On January 27, 2017, President Trump signed an Executive Order that immediately affects​ screening, visa issuance and admissions procedures for individuals using passports from Iran, Iraq, Libya, Somalia, Sudan, Syria, and Yemen. The Department of Homeland security posted details related to implementation of the order on February 1, and issued a press statement on February 3 outlining the intent of the "90 day temporary pause on travel."

Among other provisions, Section 3 of the Executive Order, suspends the immigrant and nonimmigrant entry of individuals using passports from the designated countries for 90 days from the date of the order. Note that, after the 90 days, there is no assurance that travel automatically will be reinstated.
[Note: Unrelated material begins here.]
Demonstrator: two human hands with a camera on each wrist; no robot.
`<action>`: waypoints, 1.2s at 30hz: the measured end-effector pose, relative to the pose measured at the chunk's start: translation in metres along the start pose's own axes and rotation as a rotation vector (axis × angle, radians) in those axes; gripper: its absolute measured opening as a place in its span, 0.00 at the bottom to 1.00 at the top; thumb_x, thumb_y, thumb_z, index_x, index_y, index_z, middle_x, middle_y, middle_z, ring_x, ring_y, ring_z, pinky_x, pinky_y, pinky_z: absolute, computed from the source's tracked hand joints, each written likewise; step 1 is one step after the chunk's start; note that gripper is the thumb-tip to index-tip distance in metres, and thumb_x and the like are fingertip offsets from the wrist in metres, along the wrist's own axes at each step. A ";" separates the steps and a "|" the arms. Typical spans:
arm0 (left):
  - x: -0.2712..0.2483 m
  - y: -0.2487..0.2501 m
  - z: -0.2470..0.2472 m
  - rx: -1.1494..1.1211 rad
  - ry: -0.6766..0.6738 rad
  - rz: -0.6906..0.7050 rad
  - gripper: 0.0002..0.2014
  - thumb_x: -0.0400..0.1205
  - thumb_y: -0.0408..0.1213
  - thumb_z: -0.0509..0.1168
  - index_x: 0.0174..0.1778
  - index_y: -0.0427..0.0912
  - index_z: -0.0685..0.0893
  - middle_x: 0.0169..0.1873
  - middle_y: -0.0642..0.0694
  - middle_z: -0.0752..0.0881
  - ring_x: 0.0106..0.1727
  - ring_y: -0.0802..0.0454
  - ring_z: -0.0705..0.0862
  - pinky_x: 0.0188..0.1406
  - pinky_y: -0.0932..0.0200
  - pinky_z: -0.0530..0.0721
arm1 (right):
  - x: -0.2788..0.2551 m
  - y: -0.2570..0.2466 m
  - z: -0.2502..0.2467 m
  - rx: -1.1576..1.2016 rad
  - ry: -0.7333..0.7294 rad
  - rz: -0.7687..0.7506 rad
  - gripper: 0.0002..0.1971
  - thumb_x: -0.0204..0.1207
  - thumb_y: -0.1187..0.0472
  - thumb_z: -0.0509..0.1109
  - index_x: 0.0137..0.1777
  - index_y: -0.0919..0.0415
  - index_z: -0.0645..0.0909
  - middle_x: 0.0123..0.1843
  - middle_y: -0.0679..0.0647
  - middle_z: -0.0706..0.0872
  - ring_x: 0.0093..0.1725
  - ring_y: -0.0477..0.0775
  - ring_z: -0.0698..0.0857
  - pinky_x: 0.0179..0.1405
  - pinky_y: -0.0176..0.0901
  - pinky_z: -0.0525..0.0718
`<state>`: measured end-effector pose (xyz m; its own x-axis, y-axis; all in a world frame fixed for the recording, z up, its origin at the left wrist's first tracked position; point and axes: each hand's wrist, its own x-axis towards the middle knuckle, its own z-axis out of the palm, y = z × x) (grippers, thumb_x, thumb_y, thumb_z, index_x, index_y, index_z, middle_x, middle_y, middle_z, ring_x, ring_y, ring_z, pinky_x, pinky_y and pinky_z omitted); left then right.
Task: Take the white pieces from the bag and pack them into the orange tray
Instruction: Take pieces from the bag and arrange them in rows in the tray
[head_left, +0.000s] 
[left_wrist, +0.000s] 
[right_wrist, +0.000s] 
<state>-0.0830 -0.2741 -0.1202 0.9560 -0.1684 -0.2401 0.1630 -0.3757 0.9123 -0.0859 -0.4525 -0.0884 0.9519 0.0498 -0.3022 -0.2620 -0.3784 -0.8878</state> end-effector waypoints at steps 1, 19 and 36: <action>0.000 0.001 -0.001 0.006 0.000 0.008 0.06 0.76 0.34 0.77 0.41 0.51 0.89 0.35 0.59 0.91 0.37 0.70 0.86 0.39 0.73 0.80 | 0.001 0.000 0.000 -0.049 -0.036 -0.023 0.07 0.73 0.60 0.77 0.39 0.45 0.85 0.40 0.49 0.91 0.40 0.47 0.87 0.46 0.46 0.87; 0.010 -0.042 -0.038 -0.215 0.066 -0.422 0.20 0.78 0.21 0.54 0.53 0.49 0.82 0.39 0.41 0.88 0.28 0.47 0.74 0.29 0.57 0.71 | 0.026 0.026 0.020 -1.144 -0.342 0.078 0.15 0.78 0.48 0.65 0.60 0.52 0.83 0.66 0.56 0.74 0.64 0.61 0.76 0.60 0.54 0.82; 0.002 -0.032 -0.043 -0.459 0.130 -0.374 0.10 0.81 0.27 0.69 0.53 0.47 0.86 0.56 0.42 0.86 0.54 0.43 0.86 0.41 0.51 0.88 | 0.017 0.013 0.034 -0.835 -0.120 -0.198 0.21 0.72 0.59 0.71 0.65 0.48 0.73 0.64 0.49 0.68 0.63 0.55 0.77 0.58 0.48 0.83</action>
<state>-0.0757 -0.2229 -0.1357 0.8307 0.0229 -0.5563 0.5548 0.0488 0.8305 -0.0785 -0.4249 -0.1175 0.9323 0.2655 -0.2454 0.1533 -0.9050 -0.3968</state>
At present, foreign guest artists traveling on passports from the seven designated countries will not be able to enter the U.S., including those artists who already possess an approved visa. Consular locations have ceased issuing nonimmigrant visas for passport holders from the 7 named countries.

In the case of those who might attempt to travel to the U.S. on a previously-issued visa, Customs and Border Protection personnel are supposed to allow nonimmigrants to withdraw their application for admission. Immigration attorneys are advising all those affected to do so, as the only alternative at present is a procedure called "expedited removal." Those subjected to expedited removal will, in the future, be required to obtain permission before applying for a new visa and they may be barred from entry into the U.S. altogether, at least for a period of 5 years.

This order applies to anyone who holds a passport from any of the seven designated countries. Dual nationals traveling on a passport that is not from the seven designated countries remain able to enter the U.S., but they should expect additional scrutiny and delay on entry.

The Executive Order does NOT apply to people who merely traveled to designated countries, though travel to those countries also may cause additional questioning and delay on entry into the U.S.

Those holding green cards may re-enter the U.S., but they, too, should expect additional scrutiny and delays.

Because the situation can change at any time, it is strongly advised that anyone from the seven designated countries contact a qualified immigration attorney before making any travel decisions.